## Work request:
Print the listing exactly, but only as far as the line containing "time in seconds". The first line and that line are both included.

## Information shown:

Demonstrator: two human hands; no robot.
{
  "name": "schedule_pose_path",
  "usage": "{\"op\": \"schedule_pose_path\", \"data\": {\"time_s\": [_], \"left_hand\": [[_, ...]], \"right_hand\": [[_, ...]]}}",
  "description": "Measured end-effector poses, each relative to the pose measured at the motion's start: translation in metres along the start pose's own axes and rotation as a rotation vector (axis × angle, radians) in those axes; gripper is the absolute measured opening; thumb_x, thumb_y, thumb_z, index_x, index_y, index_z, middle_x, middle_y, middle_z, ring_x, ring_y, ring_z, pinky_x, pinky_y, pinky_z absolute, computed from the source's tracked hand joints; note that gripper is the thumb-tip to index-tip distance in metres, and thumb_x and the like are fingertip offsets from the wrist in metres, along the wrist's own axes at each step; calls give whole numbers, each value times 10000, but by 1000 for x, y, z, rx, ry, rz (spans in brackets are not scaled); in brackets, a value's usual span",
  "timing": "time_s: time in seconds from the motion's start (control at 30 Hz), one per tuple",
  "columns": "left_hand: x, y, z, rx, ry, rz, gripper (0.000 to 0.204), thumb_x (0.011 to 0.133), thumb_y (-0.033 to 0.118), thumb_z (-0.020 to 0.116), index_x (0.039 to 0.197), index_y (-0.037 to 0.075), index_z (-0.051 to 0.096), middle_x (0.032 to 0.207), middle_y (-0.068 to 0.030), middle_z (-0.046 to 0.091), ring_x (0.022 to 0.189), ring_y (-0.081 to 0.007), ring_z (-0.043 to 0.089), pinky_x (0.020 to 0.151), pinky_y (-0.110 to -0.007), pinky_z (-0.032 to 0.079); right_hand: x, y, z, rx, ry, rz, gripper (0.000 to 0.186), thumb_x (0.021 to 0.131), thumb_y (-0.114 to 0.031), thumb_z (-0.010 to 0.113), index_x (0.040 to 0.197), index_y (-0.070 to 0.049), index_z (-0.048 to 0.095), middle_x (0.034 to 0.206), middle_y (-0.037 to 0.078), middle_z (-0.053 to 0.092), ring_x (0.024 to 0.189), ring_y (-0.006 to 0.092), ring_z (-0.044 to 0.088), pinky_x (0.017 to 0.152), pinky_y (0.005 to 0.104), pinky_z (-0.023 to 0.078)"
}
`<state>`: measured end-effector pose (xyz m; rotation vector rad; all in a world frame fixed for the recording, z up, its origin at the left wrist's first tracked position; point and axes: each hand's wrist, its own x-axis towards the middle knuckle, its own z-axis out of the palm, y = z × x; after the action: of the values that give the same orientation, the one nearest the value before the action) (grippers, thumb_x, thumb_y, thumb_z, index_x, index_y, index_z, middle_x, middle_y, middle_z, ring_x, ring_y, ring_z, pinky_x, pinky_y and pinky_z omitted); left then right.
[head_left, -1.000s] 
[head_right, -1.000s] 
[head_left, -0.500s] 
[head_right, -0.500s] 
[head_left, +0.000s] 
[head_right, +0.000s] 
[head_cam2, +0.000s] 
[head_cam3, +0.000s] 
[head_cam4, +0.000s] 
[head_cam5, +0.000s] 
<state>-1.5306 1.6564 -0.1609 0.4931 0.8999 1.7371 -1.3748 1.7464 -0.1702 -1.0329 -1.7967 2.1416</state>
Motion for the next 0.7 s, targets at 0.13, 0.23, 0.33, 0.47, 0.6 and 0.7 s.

## Result for this task:
Demonstrator: two human hands; no robot.
{
  "name": "schedule_pose_path",
  "usage": "{\"op\": \"schedule_pose_path\", \"data\": {\"time_s\": [_], \"left_hand\": [[_, ...]], \"right_hand\": [[_, ...]]}}",
  "description": "Measured end-effector poses, each relative to the pose measured at the motion's start: translation in metres along the start pose's own axes and rotation as a rotation vector (axis × angle, radians) in those axes; gripper is the absolute measured opening; thumb_x, thumb_y, thumb_z, index_x, index_y, index_z, middle_x, middle_y, middle_z, ring_x, ring_y, ring_z, pinky_x, pinky_y, pinky_z absolute, computed from the source's tracked hand joints; note that gripper is the thumb-tip to index-tip distance in metres, and thumb_x and the like are fingertip offsets from the wrist in metres, along the wrist's own axes at each step; calls give whole numbers, each value times 10000, but by 1000 for x, y, z, rx, ry, rz (spans in brackets are not scaled); in brackets, a value's usual span",
  "timing": "time_s: time in seconds from the motion's start (control at 30 Hz), one per tuple",

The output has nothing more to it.